After a model my problem I found a rectangular linear system : $$Ax=b$$ I can easely solve it with a least square with QR/SVD... But the model include constrains for each solution $x_i$, the $\vec{x}$ have n elements. ($1\leqslant i\leqslant n$)
For each $x_i$ I have a min and max: $$ x_i \geqslant min_i $$ $$ x_i \leqslant max_i $$ And exist some couple constraint with $(i,j)$ as: $$ (i,j) \in \left (\frac{\mathbb{Z}}{n\mathbb{Z}} \right )^2 | i \neq j $$ $i$ and $j$ is on $\mathbb{Z}$ and is included on $[1,n]$
I have 2 others kinds of constraints $L^p_{ij}$ and $E^q_{ij}$ on "99.9%" of my cases : $$ L^p_{ij} = L^p_{ji} $$ $$ E^q_{ij} = E^q_{ji} $$ I have N ($1 \leqslant p \leqslant N$) contrains L and K ($1 \leqslant q \leqslant K$) constains E.

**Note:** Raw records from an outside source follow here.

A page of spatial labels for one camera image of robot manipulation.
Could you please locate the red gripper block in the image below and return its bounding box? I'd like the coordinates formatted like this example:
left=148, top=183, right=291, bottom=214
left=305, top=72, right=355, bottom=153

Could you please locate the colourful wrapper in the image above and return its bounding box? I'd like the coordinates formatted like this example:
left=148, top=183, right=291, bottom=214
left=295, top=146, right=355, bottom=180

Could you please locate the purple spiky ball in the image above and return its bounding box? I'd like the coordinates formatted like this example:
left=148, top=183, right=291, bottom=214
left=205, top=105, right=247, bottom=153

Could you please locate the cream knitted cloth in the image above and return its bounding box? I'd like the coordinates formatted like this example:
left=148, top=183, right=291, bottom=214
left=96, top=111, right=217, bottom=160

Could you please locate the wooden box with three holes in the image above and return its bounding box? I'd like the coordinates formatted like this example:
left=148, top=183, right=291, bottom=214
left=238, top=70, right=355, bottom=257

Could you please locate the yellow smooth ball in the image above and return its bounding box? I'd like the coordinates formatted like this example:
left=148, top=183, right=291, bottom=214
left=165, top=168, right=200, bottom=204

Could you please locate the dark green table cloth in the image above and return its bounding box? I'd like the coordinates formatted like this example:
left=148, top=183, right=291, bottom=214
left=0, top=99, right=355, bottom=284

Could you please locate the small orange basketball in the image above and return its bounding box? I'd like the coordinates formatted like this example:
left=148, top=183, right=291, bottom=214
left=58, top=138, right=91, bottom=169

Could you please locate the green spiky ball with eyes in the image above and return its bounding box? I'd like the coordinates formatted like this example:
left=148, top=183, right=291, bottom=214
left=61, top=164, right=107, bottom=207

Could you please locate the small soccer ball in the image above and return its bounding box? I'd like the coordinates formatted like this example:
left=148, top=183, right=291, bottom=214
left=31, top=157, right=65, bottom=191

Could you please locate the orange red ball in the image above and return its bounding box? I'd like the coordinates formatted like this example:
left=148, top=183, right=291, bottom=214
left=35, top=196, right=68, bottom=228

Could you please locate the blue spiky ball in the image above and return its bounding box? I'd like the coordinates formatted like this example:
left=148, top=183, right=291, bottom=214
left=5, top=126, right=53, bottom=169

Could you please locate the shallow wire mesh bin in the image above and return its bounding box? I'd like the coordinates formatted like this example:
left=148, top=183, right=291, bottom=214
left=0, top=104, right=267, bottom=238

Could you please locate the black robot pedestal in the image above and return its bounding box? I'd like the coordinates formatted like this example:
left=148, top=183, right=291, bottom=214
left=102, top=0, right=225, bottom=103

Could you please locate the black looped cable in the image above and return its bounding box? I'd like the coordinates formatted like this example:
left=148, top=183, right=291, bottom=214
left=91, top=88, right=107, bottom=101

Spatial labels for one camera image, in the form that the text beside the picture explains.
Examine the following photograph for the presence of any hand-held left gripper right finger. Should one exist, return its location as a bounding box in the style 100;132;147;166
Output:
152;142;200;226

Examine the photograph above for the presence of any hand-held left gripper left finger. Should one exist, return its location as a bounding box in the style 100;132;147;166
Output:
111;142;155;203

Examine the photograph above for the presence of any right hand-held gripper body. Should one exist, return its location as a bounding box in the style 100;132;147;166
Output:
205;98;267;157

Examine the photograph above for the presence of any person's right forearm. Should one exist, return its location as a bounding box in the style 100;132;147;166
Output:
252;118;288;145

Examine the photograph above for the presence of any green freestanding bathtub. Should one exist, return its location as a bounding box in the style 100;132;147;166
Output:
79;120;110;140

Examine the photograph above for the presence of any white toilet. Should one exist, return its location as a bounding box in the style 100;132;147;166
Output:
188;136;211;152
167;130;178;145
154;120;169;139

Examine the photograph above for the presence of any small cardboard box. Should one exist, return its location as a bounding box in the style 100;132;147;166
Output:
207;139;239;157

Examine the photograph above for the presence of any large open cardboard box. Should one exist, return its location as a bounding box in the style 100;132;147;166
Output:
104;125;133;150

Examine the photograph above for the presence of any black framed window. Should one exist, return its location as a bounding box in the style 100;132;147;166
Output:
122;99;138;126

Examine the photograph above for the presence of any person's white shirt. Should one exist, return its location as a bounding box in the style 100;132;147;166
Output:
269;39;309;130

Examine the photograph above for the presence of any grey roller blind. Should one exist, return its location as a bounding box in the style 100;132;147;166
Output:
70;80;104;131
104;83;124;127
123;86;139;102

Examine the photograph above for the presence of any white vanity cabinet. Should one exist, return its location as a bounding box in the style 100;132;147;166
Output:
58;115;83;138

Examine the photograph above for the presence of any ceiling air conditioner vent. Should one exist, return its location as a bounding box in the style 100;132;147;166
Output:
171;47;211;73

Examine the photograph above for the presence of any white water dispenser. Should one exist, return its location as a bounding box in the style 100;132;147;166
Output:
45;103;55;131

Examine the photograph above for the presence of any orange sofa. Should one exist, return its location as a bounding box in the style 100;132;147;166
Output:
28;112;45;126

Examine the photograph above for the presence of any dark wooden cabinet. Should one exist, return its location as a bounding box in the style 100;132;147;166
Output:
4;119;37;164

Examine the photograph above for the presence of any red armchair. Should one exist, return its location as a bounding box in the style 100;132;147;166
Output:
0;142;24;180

$$ L^p_{ij} : x_i + x_j = 1 \space \mathbf{or} \space 0 $$ $$E^p_{ij} : x_i > 0 \Rightarrow x_j = 0$$ I can rewrite $E^q_{ij}$ like : $$ \begin{matrix} x_i+x_j=\max(x_i,x_j) \Rightarrow \\ x_i + x_j = \frac{1}{2}\left(x_i + x_j + \left | x_i - x_j \right |\right) \Rightarrow \\ x_i + x_j = \frac{1}{2}\left (x_i + x_j + \sqrt{ (x_i - x_j)^2 }\right ) \end{matrix} $$
I search a way to minimize $\|Ax=b\|$ with my $min_i$, $max_i$, $L^p_{ij}$, $E^q_{ij}$. All $x_i$ have one $min_i$ and $max_i$, but for $L^p_{ij}$ and $E^q_{ij}$ I have no control on number or "topology" constrains.
As you see I have an $\mathbf{or}$ on $L^p_{ij}$ and the derivation of $E^q_{ij}$ is not continue so I can't simply use the Lagrange Multiplier.
Any comment or solutions are welcome.
Thanks
$Ax = b$ with bounds on $x$ is dealt with in linear programming. Your $L$ and $E$ constraints will take you into mixed integer linear programming.